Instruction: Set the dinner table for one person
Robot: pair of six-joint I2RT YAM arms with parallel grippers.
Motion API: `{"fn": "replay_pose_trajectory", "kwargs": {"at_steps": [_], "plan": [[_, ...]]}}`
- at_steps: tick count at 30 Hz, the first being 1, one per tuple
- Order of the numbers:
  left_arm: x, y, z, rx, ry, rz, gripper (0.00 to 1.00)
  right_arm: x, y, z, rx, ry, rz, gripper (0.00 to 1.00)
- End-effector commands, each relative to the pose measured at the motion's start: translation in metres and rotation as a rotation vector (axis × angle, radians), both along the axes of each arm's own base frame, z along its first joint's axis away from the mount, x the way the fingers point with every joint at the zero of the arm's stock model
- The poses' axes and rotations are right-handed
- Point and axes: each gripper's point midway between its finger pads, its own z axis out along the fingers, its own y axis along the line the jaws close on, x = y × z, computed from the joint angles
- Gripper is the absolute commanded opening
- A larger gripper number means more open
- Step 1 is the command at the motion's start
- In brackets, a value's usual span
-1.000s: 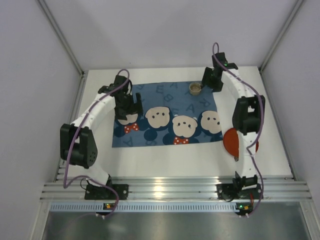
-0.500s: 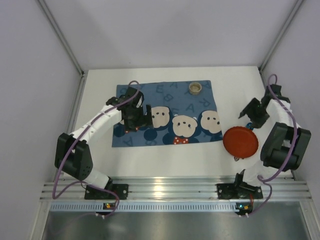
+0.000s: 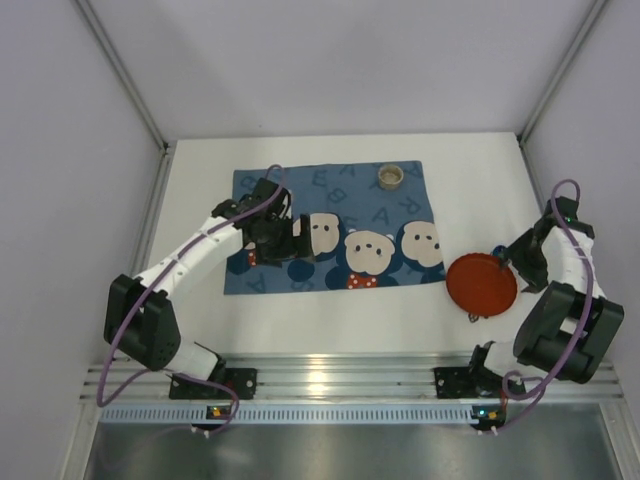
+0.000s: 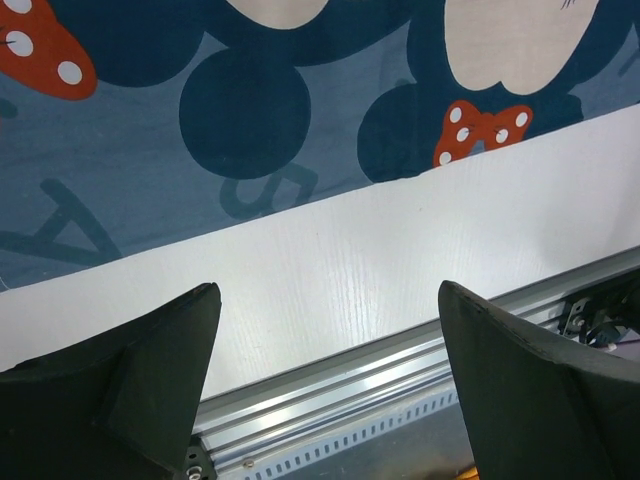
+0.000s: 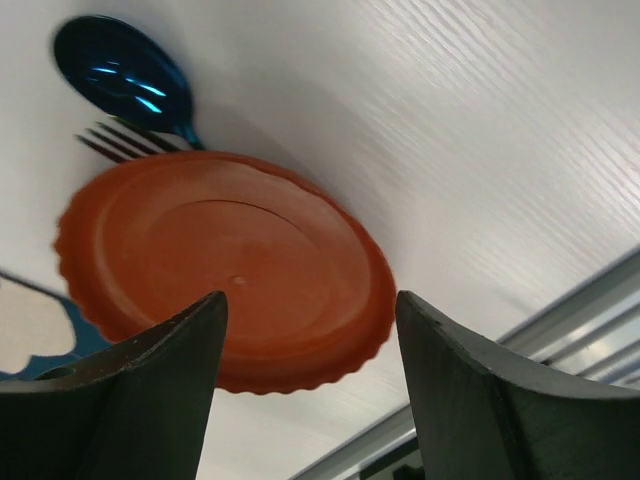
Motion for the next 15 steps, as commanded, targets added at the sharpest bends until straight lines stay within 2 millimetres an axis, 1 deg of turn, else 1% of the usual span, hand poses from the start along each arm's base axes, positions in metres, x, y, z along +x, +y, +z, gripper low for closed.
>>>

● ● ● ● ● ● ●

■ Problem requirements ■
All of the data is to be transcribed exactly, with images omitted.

■ The answer ■
Instruction: Set the dinner table for one person
Robot: pair of six-joint I2RT YAM arms with parallel grippers.
Motion API: `{"fn": "replay_pose_trajectory", "kwargs": {"at_steps": [_], "plan": [[_, ...]]}}`
- at_steps: tick count at 30 Hz, the first being 1, one per tuple
- Order of the numbers:
  left_arm: x, y, z, rx, ry, rz, gripper (0.00 to 1.00)
  right_arm: x, y, z, rx, ry, rz, gripper (0.00 to 1.00)
- End-effector commands, each relative to the pose measured at the motion's start: translation in metres and rotation as a rotation vector (axis × angle, radians), both along the axes of each arm's own base frame, z along its first joint's axis away from the mount, x the way the fingers point with every joint at the zero of the arm's stock model
- The poses' axes and rotations are right-handed
- Point and axes: each gripper's point midway between its finger pads, its own z axis out along the fingers, its own y axis along the line the jaws close on, x = y × z, computed from the joint angles
- Gripper is the absolute commanded opening
- A larger gripper number means more open
- Step 1 is the command at the motion's start
- In brackets, a value's usual span
-1.000s: 
-0.500s: 
+0.000s: 
+0.000s: 
+0.000s: 
Motion for the next 15 steps, as commanded, targets added at the sharpest bends until straight lines stay within 2 millimetres an axis, 1 deg of turn, else 1% of the usual span, hand poses from the start along each arm's base axes, positions in metres, x, y, z along +x, +y, +z, gripper low for closed.
>>>

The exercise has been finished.